LFI and Path Traversal are technically two different issues. LFI has ability to execute file. It may be shell code or other local file which exist in the system. Directory Traversal can only traversal the files, so we can only read it. It can't execute files. This is type of Sensitive Information Disclosure. I'm going to just refer to them both as LFI.

When analyzing a site for LFI vulnerabilities, I like to keep my eyes open on a couple of things.

  1. Images and Files.

    A) Right click on the image and click 'copy image location'

    B) paste the url in a new tab. example.com/assets/images/home/404-img.svg

    C) try to tamper with the image location (/assets/images/home/../../../../../../etc/passwd)

  2. There has been research done on the most common parameters which point to LFI vulnerabilities.

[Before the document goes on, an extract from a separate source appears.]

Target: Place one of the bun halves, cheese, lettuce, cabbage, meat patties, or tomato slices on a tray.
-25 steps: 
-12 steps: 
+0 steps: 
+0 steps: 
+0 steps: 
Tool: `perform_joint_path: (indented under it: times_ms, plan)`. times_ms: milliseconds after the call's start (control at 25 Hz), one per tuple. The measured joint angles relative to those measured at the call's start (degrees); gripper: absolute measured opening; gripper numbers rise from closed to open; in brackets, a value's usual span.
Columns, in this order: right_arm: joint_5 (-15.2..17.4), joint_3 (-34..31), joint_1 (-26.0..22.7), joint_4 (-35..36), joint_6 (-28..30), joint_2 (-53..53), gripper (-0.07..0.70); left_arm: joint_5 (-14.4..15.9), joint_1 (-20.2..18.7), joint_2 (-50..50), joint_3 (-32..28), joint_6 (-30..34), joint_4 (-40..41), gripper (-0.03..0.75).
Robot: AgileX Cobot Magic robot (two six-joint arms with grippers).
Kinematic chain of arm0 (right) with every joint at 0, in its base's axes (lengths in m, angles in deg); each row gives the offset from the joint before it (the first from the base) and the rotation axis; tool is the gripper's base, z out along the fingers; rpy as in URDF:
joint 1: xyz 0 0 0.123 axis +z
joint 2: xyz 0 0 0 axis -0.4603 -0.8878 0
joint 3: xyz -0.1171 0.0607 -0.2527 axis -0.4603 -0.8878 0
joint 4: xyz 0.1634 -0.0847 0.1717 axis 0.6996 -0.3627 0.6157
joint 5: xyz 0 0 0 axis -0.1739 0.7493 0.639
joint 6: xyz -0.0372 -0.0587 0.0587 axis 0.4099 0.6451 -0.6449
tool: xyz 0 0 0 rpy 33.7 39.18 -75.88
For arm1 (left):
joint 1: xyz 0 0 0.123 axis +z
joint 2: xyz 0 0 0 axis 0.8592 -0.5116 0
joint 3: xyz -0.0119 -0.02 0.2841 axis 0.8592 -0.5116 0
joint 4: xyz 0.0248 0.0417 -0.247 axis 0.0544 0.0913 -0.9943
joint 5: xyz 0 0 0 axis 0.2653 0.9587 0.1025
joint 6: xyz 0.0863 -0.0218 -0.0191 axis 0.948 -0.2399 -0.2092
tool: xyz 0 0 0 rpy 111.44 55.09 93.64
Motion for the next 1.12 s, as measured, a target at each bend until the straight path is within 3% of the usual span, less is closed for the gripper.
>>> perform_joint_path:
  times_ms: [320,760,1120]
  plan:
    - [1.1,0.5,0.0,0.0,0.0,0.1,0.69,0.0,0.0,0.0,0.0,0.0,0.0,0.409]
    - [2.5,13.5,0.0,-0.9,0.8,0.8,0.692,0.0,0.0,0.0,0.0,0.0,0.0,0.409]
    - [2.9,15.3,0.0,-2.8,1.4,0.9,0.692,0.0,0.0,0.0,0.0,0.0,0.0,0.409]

    • Using a tool such as HUNT will help streamline the testing process, as it has a built in detection for common LFI params.

2.png

  • GF Patterns The idea behind this project is that there are common parameters that indicate the server is drawing from a local file. It is worthwhile manually testing any parameter which matches these patterns. Of course, the list is not exhaustive and you must use your own brain to discover more. It is critical to pay close attention to javascript files as well. Often times you may not actively pick up the endpoint by passively browsing but code review will disclose the vulnerable path. Example LFI writeup

Examples

"file=",

"document=",

"folder=",

"root=",

"path=",

"pg=",

"style=",

"pdf=",

"template=",

"php_path=",

"doc=",

"page="
  1. Screenshot or export Mechanisms
  • The thought over here is that the mechanism which is taking a screenshot of the page or exporting the page may be taking a file reference as an argument to the service. LFI at IKEA.com

Of course, you could always spray and pray with some kind of one-liner as such:

ffuf -c -ac -v -mc all -w raft-large-words.txt 
-u https://domain.com/download.php?FUZZ=file:///etc/hosts -t 100
  1. Secondary Context - Middleware Routing Path Traversal

I first read about this topic in Sam Curry's post about hacking Starbucks. The idea is really neat and makes a lot of sense once you get your head around the basic understanding of how middleware and routing work in the modern web context. To try and summarize in just a few sentences:

When I send a request to /api/v1/user/1 The middleware (proxy) server extracts the route, which for example could be /api/v1/user and identifies that route with api.internalcompany.com:3031/api/v1/user. Now one way to take advantage of this is by traversing the secondary context (api.internalcomany.com:3031) and trying to access the web root and identify other methods and endpoints accessible to our user.

Our request might look as follows:

GET /api/v1/users/1/../../../<FUZZ>
Host: example.com

Our requests get sent by the proxy to the internal API which reads the requests as

GET /
Host:api.internalcompany.com

Notice This is a direct call to the web root. From here we are hoping to for several things. Sam puts it best so I'll quote

  1. Data is being served across extra layers Introduces translation issues like HTTP request smuggling CRLF injection in weird places

  2. Developers do not expect users to be able to control parameters/paths Functionality you would normally see in a development environment is accessible (?debug=1, /server-status)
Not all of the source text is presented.